Problem details – Exactly as written, copy the lines of the data below from the first through the one containing "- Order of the".

[Data items]
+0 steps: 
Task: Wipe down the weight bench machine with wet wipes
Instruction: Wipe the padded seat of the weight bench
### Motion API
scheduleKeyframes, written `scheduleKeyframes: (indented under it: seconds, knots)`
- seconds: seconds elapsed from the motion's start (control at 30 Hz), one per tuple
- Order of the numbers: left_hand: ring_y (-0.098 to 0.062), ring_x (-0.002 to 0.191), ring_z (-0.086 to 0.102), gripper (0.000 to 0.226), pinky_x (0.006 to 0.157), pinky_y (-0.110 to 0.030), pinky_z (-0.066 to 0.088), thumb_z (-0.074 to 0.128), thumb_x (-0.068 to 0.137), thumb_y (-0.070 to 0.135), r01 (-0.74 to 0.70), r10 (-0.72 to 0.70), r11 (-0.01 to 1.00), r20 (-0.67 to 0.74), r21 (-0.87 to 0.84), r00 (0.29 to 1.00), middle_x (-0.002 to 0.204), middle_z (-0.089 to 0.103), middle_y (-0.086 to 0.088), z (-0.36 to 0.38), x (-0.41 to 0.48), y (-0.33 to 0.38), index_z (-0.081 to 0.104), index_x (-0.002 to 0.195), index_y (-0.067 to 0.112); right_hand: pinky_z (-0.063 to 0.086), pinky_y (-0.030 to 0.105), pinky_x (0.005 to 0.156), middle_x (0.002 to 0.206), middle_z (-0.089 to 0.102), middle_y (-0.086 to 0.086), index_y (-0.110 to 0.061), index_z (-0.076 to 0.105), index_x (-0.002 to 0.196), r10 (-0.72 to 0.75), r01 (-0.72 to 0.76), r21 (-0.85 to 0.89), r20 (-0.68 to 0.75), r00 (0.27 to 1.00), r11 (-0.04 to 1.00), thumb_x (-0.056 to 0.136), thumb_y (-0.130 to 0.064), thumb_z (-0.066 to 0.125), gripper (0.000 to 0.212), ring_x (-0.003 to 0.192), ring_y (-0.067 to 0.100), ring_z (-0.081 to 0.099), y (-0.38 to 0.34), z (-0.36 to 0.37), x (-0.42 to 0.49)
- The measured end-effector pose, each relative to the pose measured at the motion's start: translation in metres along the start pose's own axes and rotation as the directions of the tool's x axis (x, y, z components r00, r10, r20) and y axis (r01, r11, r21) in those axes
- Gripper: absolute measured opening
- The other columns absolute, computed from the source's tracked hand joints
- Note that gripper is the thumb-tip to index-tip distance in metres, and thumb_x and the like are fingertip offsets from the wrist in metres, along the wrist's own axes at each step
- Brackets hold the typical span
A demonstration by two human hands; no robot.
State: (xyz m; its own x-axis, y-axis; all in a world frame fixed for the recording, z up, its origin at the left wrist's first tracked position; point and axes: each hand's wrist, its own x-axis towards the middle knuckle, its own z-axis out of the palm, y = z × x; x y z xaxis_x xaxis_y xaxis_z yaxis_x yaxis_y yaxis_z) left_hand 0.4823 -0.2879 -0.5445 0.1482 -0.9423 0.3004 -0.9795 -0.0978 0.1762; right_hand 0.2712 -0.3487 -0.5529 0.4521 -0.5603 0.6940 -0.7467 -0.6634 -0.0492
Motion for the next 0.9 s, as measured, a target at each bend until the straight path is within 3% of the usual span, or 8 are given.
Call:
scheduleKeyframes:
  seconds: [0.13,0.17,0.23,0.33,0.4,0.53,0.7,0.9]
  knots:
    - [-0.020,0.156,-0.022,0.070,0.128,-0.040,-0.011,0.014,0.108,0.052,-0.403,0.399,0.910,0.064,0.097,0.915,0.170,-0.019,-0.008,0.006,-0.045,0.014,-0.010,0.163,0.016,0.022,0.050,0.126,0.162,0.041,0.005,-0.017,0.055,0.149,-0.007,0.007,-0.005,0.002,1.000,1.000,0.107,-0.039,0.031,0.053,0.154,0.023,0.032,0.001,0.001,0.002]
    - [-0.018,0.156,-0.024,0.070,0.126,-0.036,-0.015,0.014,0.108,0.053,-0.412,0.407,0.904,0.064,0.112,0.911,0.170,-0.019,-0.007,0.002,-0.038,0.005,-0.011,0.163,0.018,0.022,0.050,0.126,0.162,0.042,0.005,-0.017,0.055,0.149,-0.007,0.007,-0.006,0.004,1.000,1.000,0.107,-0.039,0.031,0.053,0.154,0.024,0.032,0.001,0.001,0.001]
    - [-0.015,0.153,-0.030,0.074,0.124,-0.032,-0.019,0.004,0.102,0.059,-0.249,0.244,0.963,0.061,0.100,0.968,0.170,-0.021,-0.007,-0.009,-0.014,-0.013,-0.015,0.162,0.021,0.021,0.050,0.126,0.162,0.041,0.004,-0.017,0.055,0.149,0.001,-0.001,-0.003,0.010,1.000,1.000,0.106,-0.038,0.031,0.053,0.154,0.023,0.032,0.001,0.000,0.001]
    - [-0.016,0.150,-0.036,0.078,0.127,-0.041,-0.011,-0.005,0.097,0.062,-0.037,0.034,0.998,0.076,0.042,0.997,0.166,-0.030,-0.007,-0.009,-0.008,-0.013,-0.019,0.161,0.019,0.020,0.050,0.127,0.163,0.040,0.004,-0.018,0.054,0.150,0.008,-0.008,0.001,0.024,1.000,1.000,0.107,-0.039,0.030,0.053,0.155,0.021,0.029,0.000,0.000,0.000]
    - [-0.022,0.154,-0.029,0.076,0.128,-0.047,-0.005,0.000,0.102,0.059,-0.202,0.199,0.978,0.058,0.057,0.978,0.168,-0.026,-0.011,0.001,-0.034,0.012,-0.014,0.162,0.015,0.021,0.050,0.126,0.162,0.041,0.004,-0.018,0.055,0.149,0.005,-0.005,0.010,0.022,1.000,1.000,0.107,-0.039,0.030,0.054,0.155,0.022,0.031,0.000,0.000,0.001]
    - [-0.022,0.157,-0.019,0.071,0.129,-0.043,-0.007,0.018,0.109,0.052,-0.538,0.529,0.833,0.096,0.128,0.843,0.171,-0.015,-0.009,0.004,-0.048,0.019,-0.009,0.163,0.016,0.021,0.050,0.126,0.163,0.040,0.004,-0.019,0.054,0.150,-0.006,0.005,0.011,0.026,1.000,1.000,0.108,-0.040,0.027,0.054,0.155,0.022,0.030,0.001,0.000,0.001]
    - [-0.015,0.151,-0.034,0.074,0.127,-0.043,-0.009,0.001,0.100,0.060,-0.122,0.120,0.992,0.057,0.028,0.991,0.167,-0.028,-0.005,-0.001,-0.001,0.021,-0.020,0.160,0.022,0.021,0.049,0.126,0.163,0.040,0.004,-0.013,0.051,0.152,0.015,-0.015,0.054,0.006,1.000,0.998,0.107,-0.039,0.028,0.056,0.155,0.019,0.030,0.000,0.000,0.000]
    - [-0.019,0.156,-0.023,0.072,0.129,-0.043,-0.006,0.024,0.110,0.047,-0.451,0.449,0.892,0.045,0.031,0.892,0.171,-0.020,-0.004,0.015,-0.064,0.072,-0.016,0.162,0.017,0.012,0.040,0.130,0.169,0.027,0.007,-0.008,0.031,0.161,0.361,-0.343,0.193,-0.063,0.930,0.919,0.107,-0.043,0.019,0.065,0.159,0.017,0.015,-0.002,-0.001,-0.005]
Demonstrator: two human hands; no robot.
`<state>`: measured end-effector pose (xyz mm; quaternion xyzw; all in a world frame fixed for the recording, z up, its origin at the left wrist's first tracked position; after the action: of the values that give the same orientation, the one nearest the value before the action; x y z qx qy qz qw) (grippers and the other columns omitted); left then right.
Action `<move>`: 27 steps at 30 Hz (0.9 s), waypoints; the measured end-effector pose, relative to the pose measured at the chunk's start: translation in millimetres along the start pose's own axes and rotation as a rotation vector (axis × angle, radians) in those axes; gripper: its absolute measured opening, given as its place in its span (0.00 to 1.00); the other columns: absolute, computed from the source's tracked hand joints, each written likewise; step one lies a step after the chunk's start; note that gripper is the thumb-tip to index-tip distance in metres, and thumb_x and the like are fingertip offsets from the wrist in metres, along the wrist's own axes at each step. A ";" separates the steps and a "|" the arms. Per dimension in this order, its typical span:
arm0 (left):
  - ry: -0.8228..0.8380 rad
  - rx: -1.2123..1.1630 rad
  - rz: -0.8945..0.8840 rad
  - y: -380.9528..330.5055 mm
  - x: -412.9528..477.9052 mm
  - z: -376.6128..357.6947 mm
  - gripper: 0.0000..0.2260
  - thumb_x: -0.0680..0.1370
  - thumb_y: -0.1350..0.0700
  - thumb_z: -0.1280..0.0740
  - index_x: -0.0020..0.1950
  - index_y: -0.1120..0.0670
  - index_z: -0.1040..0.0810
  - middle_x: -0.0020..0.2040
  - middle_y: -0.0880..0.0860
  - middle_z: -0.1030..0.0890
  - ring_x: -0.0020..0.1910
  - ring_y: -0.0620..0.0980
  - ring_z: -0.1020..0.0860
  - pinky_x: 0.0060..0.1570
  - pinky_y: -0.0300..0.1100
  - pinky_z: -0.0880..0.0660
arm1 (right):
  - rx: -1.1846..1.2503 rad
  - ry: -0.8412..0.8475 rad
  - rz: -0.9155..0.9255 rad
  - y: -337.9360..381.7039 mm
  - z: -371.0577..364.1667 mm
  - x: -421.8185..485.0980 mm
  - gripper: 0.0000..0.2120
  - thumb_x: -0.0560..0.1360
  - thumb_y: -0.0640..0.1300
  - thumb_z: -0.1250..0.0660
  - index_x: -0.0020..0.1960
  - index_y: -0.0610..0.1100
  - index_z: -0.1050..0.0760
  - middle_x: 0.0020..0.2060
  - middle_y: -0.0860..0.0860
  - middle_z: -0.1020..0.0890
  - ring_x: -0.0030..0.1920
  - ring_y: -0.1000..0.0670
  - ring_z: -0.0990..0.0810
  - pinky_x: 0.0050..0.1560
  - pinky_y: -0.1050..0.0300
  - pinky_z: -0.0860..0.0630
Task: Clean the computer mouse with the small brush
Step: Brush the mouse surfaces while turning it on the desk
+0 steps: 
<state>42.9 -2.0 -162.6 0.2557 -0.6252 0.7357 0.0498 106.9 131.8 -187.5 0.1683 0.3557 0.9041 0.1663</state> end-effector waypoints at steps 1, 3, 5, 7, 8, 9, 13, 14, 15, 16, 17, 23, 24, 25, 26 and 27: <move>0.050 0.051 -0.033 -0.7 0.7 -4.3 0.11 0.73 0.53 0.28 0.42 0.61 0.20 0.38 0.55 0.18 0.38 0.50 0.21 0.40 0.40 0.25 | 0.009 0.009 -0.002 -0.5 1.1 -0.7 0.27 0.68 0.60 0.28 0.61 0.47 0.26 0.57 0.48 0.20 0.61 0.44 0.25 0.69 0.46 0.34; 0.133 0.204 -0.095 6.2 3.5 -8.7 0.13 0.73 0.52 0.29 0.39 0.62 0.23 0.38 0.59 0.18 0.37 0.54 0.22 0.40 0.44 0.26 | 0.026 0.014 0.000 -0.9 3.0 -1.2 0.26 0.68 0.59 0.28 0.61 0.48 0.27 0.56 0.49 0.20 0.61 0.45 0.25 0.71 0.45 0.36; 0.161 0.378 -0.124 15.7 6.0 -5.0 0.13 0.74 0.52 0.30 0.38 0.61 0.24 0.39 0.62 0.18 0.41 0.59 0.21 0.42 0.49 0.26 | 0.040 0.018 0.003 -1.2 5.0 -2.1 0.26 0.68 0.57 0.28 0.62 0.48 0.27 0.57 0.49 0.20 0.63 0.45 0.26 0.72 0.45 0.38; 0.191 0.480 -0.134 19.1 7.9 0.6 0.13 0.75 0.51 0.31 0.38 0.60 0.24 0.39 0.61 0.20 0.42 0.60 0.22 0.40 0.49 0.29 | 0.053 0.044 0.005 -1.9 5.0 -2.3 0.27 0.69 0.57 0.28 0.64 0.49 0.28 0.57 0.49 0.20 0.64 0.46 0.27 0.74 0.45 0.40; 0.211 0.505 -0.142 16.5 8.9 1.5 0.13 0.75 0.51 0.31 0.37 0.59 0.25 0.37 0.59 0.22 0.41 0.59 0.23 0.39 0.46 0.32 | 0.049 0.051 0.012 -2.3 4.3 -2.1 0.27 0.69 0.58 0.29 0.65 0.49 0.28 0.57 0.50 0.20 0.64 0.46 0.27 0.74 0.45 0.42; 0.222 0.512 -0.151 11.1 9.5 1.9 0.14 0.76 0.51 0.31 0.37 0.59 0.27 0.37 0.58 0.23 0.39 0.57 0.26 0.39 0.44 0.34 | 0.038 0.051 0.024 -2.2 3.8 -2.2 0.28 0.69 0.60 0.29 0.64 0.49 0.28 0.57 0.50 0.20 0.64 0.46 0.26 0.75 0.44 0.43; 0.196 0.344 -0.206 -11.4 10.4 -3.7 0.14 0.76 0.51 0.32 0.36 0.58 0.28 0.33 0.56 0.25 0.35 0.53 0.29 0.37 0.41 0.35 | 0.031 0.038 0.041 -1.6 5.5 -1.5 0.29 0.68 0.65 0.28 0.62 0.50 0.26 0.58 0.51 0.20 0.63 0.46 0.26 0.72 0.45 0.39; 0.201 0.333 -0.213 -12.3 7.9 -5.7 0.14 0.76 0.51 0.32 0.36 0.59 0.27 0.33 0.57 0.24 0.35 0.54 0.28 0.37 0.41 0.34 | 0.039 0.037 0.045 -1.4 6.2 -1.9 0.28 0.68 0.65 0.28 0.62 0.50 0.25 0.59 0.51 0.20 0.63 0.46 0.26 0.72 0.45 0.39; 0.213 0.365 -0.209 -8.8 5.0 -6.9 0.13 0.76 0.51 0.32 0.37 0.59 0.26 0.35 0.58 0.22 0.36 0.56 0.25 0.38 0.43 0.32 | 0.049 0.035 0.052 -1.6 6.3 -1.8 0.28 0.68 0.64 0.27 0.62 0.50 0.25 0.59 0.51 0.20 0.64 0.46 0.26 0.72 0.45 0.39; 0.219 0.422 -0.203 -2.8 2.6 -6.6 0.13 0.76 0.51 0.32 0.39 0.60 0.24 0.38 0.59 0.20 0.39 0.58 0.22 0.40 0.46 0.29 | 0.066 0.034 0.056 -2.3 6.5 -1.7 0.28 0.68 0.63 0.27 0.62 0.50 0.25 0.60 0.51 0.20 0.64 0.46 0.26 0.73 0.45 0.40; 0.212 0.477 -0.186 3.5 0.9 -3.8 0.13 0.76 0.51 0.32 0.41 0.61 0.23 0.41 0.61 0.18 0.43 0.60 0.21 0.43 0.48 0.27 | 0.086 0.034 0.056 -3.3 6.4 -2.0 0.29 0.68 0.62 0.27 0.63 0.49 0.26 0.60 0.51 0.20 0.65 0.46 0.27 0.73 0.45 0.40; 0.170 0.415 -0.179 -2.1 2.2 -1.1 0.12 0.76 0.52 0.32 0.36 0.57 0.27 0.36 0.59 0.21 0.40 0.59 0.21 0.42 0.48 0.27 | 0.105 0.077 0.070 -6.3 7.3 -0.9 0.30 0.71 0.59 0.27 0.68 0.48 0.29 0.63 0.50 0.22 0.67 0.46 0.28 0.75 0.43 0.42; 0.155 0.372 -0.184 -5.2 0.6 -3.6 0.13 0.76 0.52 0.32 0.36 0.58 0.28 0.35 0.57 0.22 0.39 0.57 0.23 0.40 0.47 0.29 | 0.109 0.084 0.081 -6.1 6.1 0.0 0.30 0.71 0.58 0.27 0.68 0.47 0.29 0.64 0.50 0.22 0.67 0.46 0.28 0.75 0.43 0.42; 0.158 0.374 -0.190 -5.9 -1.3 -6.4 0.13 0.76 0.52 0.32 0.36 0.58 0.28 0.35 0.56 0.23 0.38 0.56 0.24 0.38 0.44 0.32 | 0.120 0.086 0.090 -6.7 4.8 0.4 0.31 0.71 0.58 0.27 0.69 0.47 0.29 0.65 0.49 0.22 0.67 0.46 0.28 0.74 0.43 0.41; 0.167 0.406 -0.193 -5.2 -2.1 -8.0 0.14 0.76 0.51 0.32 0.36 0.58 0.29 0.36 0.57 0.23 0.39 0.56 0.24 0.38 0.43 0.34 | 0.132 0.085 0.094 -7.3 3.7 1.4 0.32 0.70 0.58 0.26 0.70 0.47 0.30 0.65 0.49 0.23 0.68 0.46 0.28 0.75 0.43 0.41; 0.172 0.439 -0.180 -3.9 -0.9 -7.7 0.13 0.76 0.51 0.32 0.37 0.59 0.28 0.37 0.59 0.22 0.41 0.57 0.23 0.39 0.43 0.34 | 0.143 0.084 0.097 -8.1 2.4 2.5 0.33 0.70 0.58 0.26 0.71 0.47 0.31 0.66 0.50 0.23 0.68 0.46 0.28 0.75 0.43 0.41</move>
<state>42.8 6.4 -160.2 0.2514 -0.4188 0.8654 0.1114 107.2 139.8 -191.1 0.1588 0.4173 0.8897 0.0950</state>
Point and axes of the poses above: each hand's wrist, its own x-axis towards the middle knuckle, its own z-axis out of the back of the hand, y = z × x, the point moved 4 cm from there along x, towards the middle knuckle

Result of the task –
+0 steps: 
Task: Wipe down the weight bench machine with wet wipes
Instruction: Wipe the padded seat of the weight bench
### Motion API
scheduleKeyframes, written `scheduleKeyframes: (indented under it: seconds, knots)`
- seconds: seconds elapsed from the motion's start (control at 30 Hz), one per tuple
- Order of the numbers: left_hand: ring_y (-0.098 to 0.062), ring_x (-0.002 to 0.191), ring_z (-0.086 to 0.102), gripper (0.000 to 0.226), pinky_x (0.006 to 0.157), pinky_y (-0.110 to 0.030), pinky_z (-0.066 to 0.088), thumb_z (-0.074 to 0.128), thumb_x (-0.068 to 0.137), thumb_y (-0.070 to 0.135), r01 (-0.74 to 0.70), r10 (-0.72 to 0.70), r11 (-0.01 to 1.00), r20 (-0.67 to 0.74), r21 (-0.87 to 0.84), r00 (0.29 to 1.00), middle_x (-0.002 to 0.204), middle_z (-0.089 to 0.103), middle_y (-0.086 to 0.088), z (-0.36 to 0.38), x (-0.41 to 0.48), y (-0.33 to 0.38), index_z (-0.081 to 0.104), index_x (-0.002 to 0.195), index_y (-0.067 to 0.112); right_hand: pinky_z (-0.063 to 0.086), pinky_y (-0.030 to 0.105), pinky_x (0.005 to 0.156), middle_x (0.002 to 0.206), middle_z (-0.089 to 0.102), middle_y (-0.086 to 0.086), index_y (-0.110 to 0.061), index_z (-0.076 to 0.105), index_x (-0.002 to 0.196), r10 (-0.72 to 0.75), r01 (-0.72 to 0.76), r21 (-0.85 to 0.89), r20 (-0.68 to 0.75), r00 (0.27 to 1.00), r11 (-0.04 to 1.00), thumb_x (-0.056 to 0.136), thumb_y (-0.130 to 0.064), thumb_z (-0.066 to 0.125), gripper (0.000 to 0.212), ring_x (-0.003 to 0.192), ring_y (-0.067 to 0.100), ring_z (-0.081 to 0.099), y (-0.38 to 0.34), z (-0.36 to 0.37), x (-0.42 to 0.49)

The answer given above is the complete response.